I could focus now on the particular challenges faced by asylum-seekers who are unfit to work - two of whom I met, and who receive no support from the state - but I would like to close with one final example which I think highlights the absurdity of the situation.
And that is the example of Behzad Asiaie, an Iranian whose claim for asylum was based on his political activity and not his faith, although he has since converted to Christianity - for which he blames Reza, as, no doubt, would the Iranian and dare I say even Georgian government.
The striking thing about Behzad’s case is that it’s extremely well documented. You can search his name on Google, in both English and Persian, and it’s safe to say that what you would find would not please the Islamic Republic.
For one thing, Behzad has already spent a year in Tehran’s Evin Prison for his activism.
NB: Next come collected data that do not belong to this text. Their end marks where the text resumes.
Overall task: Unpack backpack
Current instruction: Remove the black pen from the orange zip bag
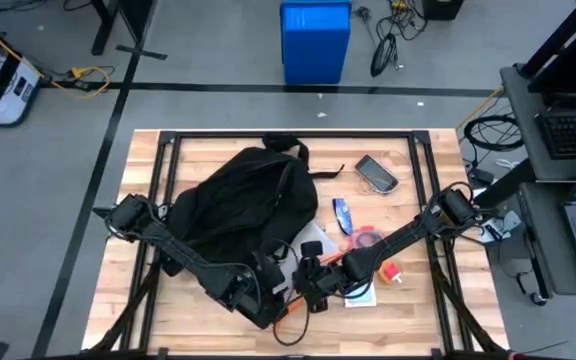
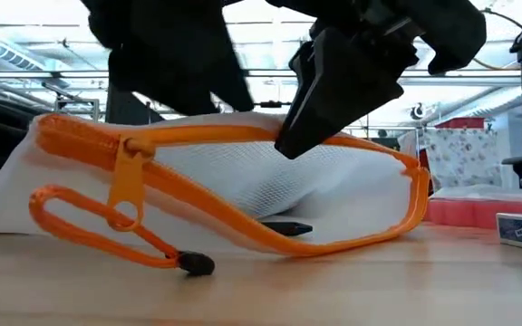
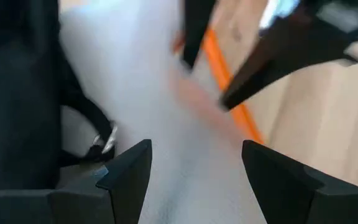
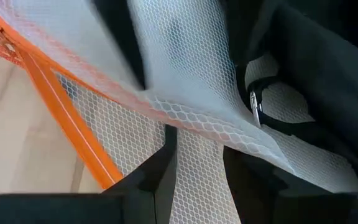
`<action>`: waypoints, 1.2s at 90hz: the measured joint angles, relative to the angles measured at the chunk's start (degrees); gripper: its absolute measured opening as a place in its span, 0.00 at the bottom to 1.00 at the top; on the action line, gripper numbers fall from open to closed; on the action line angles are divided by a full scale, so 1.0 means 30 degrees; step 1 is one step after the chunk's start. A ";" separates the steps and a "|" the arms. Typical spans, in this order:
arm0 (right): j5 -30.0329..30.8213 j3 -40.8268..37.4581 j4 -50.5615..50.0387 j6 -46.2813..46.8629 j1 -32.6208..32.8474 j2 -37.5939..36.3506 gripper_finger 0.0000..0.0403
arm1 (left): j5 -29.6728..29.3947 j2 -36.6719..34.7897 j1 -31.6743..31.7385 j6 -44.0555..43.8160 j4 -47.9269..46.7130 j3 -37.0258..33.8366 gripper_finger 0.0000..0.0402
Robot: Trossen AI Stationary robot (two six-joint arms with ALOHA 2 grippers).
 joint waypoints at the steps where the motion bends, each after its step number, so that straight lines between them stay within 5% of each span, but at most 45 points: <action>1: 0.0001 0.0000 0.0000 0.0003 -0.0005 0.0000 0.29 | 0.0029 -0.0002 -0.0007 0.0023 -0.0009 0.0034 0.60; 108: -0.0079 0.0000 0.0459 -0.0302 -0.0112 0.0036 0.29 | 0.0716 0.0553 0.1431 -0.0351 -0.0585 0.0313 0.59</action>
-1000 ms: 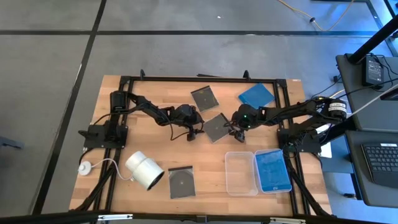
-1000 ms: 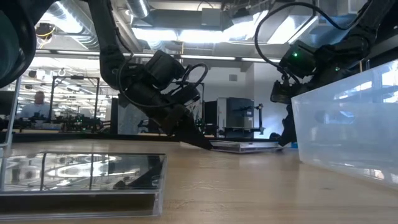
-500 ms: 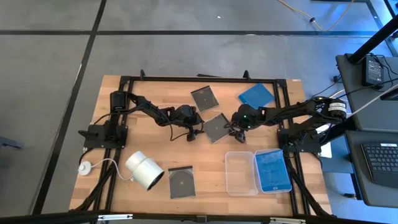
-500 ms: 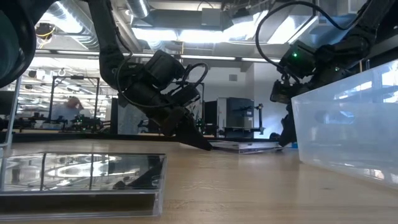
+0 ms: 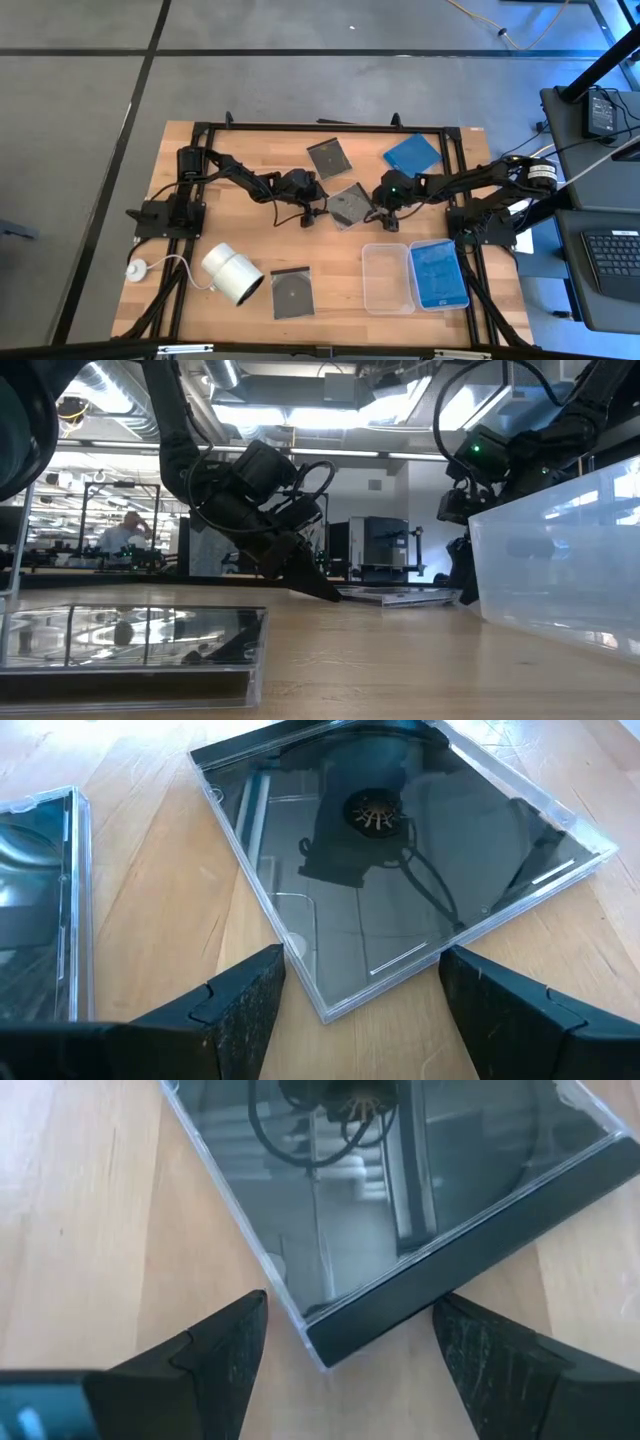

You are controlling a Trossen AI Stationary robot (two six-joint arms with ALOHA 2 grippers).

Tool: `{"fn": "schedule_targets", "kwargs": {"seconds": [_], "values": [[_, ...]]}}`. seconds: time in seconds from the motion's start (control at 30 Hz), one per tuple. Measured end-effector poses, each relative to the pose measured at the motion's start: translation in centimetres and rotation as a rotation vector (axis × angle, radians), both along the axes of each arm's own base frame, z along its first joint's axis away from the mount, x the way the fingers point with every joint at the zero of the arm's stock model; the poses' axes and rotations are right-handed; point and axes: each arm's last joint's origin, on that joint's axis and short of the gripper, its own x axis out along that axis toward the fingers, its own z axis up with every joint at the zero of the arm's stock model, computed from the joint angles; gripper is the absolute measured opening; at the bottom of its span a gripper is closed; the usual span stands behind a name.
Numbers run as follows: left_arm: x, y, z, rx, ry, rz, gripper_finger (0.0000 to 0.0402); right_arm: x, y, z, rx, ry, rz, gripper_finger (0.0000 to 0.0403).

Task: Pick & place jewel cases by type
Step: Put the middle black CD case into the left transparent bin

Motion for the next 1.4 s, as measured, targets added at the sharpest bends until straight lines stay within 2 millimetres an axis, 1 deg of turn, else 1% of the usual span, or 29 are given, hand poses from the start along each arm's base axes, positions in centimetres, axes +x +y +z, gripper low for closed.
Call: {"fn": "schedule_targets", "kwargs": {"seconds": [0.17,0.47,0.73,1.03,1.33,1.37,1.4], "values": [[0.0,0.0,0.0,0.0,0.0,0.0,0.0265,0.3,-0.1,0.1,0.001,-0.041,-0.01,0.0286],[0.0,0.0,0.0,0.019,0.003,-0.013,0.0265,0.5,-0.1,0.3,-0.013,-0.055,0.004,0.0287],[-0.2,0.5,-0.1,0.016,0.006,-0.012,0.0265,1.1,0.6,0.8,-0.074,-0.033,0.071,0.0287],[-0.2,0.5,0.0,0.028,0.006,-0.023,0.0265,0.9,1.2,0.9,-0.07,-0.019,0.102,0.0287],[-0.2,0.5,0.0,0.032,0.002,-0.022,0.0265,0.4,1.8,2.7,-0.062,-0.069,0.131,0.0287],[-0.2,0.5,0.0,0.033,0.001,-0.021,0.0265,0.5,1.9,2.8,-0.051,-0.084,0.136,0.0287],[-0.1,0.5,0.0,0.037,-0.003,-0.017,0.0265,1.1,2.0,3.2,-0.048,-0.159,0.156,0.0287]]}}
Added to that, since arriving in Georgia five years ago, with no intention to claim asylum, he started a new activist group called Hamrasho (which means “all together”), which has organised protests about various things outside the edifices of the Islamic Republic in Tbilisi.
As part of the protests, which is where Behzad met Reza, Behzad even filmed himself burning images of Iran’s Supreme Leader, and published it on social media.
So, when the Georgian government rejected his eventual asylum case and told him that they didn’t think he would have any problem were he to return to Iran, the jaw really must drop open.
My conclusion upon leaving Georgia was that it really is a lovely country - provided that you have money and don’t make too much noise.
I put this perspective to a Russian couple, who I met on my last night in town, and they - like Reza and Behzad before them - nodded in agreement.
For they, like my Iranian friends, are exiles, having fled Russia because they are against Putin’s war.
They told me they know of no other Russians among the thousands in Tbilisi who support Putin’s war, but nor do they know any who would be foolish enough to protest about it - whether back home, or outside the Russian embassy in the lovely Vake district of Tbilisi.
I penned this article on my last night in Georgia in a Ukrainian restaurant housed roughly between the two edifices of the Islamic Republic of Iran, which felt about right.
The entire restaurant is painted in the colours of the Ukrainian flag; the Wifi name is “Slava Ukraine”; and the password, I was told, translates as “super slava”.
Which seems to be about the loudest protest that one can get away with in Tbilisi.